Lemonades Börsengang unterstreicht krisenfestes Geschäftsmodell der Neoversicherer

Quelle: Getsafe

Sowohl der Wirecard-Skandal als auch die Coronapandemie offenbaren derzeit die Stärke sogenannter Neoversicherungen. Ihr Modell beruft auf langfristigen digitalen Lösungen für Menschen, die gerade beginnen, ihre Risiken abzusichern. Ein Gastkommentar von Christian Wiens, CEO von Getsafe.

Vergangene Woche ging das US-amerikanische Insurtech Lemonade an die Börse – ein direkter Wettbewerber von Getsafe, der in den USA jungen Kunden Versicherungen per Smartphone App anbietet. Binnen 24 Stunden hatte sich der Aktienwert bereits verdoppelt - die Bewertung des Unternehmens lag bei Börsenschluss kurzfristig bereits bei über 4 Milliarden Dollar. Eine beeindruckende Leistung, die beweist, dass Insurtechs in Zeiten von Covid-19 krisenfest sind und sich erfolgreich am Markt etablieren.

Ganz anders dagegen die Fintech-Branche, die sowohl härter von der Coronapandemie getroffen wurde (Stichwort Kurzarbeit bei N26, Entlassungen bei Monzo und vermeintlich erzwungene Kündigungen bei Revolut), als auch derzeit durch den Wirecard-Skandal kritisch von Investoren und Kunden beäugt wird.

Woran liegt es, dass digitale Versicherer so krisenfest sind? Ihr Geschäftsmodell ist darauf ausgelegt, mit (in der Regel) jungen Kunden über Jahre zu wachsen; die Kunden zahlen vom ersten Tag an für die Leistung, und während Menschen oft mehrere Girokonten und Kreditkarten besitzen, haben sie nur eine Haftpflicht- oder Hausratversicherung, die sie auch und gerade in Krisenzeiten behalten.

Viele Neobanken dagegen haben extrem hohe Marketingausgaben; gleichzeitig sind die Umsätze noch gering. Die meisten von ihnen erheben keine Bankgebühren. Gerade wenn Menschen den Gürtel enger schnallen, wird es schwierig, das “Freemium Modell” zu monetarisieren. Stattdessen stammen die Einnahmen hauptsächlich aus Gebühren für Kreditkarten-Transaktionen, welche die Händler zahlen. Mit sinkenden Konsumausgaben in der Coronakrise schrumpfen auch die Einnahmen.

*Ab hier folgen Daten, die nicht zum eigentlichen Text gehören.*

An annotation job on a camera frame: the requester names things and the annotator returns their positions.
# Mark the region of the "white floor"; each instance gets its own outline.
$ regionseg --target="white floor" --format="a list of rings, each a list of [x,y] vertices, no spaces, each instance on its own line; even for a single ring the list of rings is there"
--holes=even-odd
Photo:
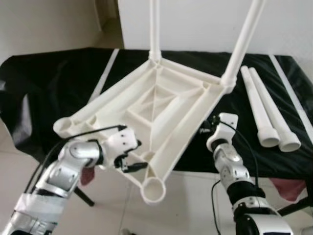
[[[0,123],[0,230],[5,226],[28,178],[36,167],[30,156],[17,151],[3,123]],[[96,178],[83,191],[95,202],[87,206],[73,195],[56,235],[118,235],[128,228],[138,235],[217,234],[214,227],[210,190],[218,175],[173,172],[169,177],[164,201],[155,207],[146,205],[136,186],[114,170],[96,171]],[[286,205],[268,179],[260,184],[275,207]],[[223,235],[234,235],[231,204],[219,185],[215,191],[218,224]],[[296,235],[313,219],[300,211],[285,217]]]

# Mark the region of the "black wire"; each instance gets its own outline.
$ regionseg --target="black wire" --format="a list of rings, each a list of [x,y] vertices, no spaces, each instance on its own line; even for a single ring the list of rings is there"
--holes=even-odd
[[[216,231],[218,233],[218,235],[221,235],[221,231],[219,230],[219,227],[217,226],[217,221],[216,221],[216,214],[215,214],[215,206],[214,206],[214,198],[213,198],[213,191],[215,186],[220,182],[220,180],[218,182],[216,182],[211,189],[211,200],[212,200],[212,209],[213,209],[213,216],[214,216],[214,223],[215,223],[215,228]]]
[[[226,122],[223,122],[223,121],[220,121],[220,123],[222,123],[222,124],[230,127],[231,129],[233,129],[243,139],[243,141],[246,143],[246,145],[250,149],[251,155],[252,155],[253,160],[254,160],[254,165],[255,165],[255,185],[256,185],[256,187],[259,187],[259,166],[258,166],[258,161],[257,161],[255,155],[253,154],[253,150],[252,150],[249,142],[246,140],[246,138],[243,136],[243,134],[240,133],[240,131],[236,130],[231,125],[229,125],[229,124],[227,124]]]
[[[38,166],[36,167],[36,169],[34,170],[30,180],[28,181],[27,183],[27,186],[24,190],[24,193],[27,193],[30,185],[31,185],[31,182],[33,181],[37,171],[39,170],[40,166],[42,165],[42,168],[41,168],[41,171],[40,173],[38,174],[37,176],[37,179],[36,179],[36,183],[39,181],[40,177],[42,176],[45,168],[46,168],[46,165],[47,163],[49,162],[50,158],[53,156],[54,152],[57,150],[57,148],[61,145],[61,144],[65,144],[66,142],[68,142],[69,140],[73,139],[73,138],[76,138],[76,137],[79,137],[79,136],[84,136],[84,135],[88,135],[88,134],[92,134],[92,133],[96,133],[96,132],[100,132],[100,131],[105,131],[105,130],[109,130],[109,129],[113,129],[113,128],[118,128],[118,129],[123,129],[125,126],[122,126],[122,125],[116,125],[116,126],[110,126],[110,127],[105,127],[105,128],[101,128],[101,129],[97,129],[97,130],[93,130],[93,131],[87,131],[87,132],[83,132],[83,133],[80,133],[80,134],[77,134],[77,135],[74,135],[74,136],[70,136],[70,137],[67,137],[59,142],[57,142],[52,148],[51,150],[48,152],[48,154],[46,155],[45,157],[45,160],[42,164],[38,164]]]

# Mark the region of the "black fabric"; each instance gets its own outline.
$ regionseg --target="black fabric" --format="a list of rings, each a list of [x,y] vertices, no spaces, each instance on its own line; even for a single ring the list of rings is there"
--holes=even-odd
[[[85,48],[71,51],[14,56],[0,67],[0,116],[7,125],[15,146],[41,161],[44,154],[59,140],[53,133],[54,121],[67,117],[86,105],[106,63],[111,49]],[[163,57],[197,70],[221,76],[230,58],[229,53],[164,51]],[[147,51],[120,50],[103,91],[140,66],[148,58]],[[277,57],[284,67],[294,68],[288,76],[297,76],[298,93],[307,91],[301,102],[309,101],[313,92],[309,81],[290,57]],[[238,130],[249,140],[258,158],[260,176],[288,179],[309,179],[313,172],[313,146],[281,79],[266,55],[247,54],[244,65],[255,67],[268,91],[302,142],[299,150],[282,153],[277,147],[262,148],[240,73],[236,88],[225,95],[211,114],[235,113]],[[206,139],[196,134],[182,155],[175,170],[216,172],[212,154],[205,147]],[[234,146],[253,175],[254,163],[249,148],[235,136]]]

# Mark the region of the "white wall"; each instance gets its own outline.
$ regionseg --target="white wall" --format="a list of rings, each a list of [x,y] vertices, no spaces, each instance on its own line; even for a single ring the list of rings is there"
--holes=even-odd
[[[0,64],[10,55],[91,46],[92,0],[0,0]]]
[[[149,48],[149,1],[118,2],[125,48]],[[231,52],[251,1],[160,2],[162,49]],[[291,55],[313,78],[313,1],[268,0],[248,52]]]

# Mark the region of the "white plastic tube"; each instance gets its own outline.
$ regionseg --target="white plastic tube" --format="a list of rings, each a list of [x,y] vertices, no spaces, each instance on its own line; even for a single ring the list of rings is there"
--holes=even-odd
[[[150,51],[149,59],[158,62],[160,50],[160,1],[150,0]]]
[[[234,87],[236,85],[237,73],[263,11],[265,2],[266,0],[253,0],[225,73],[222,75],[221,84],[223,86]]]
[[[254,120],[258,128],[258,138],[260,144],[261,146],[267,148],[274,147],[278,145],[280,139],[277,131],[273,128],[268,118],[247,66],[241,67],[241,74],[245,82],[246,92],[248,94]]]
[[[288,127],[285,119],[281,115],[278,107],[263,84],[259,74],[255,68],[250,68],[249,71],[269,119],[280,137],[280,142],[278,144],[279,149],[282,152],[292,152],[299,149],[301,146],[300,140]]]

Der Wirecard-Skandal ruft Erinnerungen an die Finanzkrise 2009/10 hervor, die damals das Vertrauen der Kunden in traditionelle Banken zerrüttete. Neobanken wie Monzo, Revolut, Starling Bank oder N26 boten einen neuen Ansatz und konnten damals profitieren. Mit ihrem Versprechen “No bullshit banking” trafen sie die Erwartungen der jungen Generation und sie verzeichneten schnell hohe Wachstumsraten. Der Wirecard-Skandal dürfte jedoch jene Kritiker lauter werden lassen, die ohnehin an der Nachhaltigkeit und Langlebigkeit von Neobanken zweifelten.

Weil das Versicherungsgeschäft sehr langfristig ist – Kunden halten ihre Verträge viele Jahre, sogar Jahrzehnte – stehen Neoversicherer gerade jetzt gut da. Sie wachsen mit ihrer jungen Zielgruppe. Bis 2030 werden Millennials allein in Europa eine Milliarde neue Versicherungspolicen abschließen. Das ist ein gewaltiges Marktpotenzial.

Der erfolgreiche Lemonade-Börsengang ist für uns daher ein positives Signal: Digitales Versichern wird zur neuen Norm, und Neoversicherungen müssen den Vergleich zu Neobanken nicht scheuen - im Gegenteil.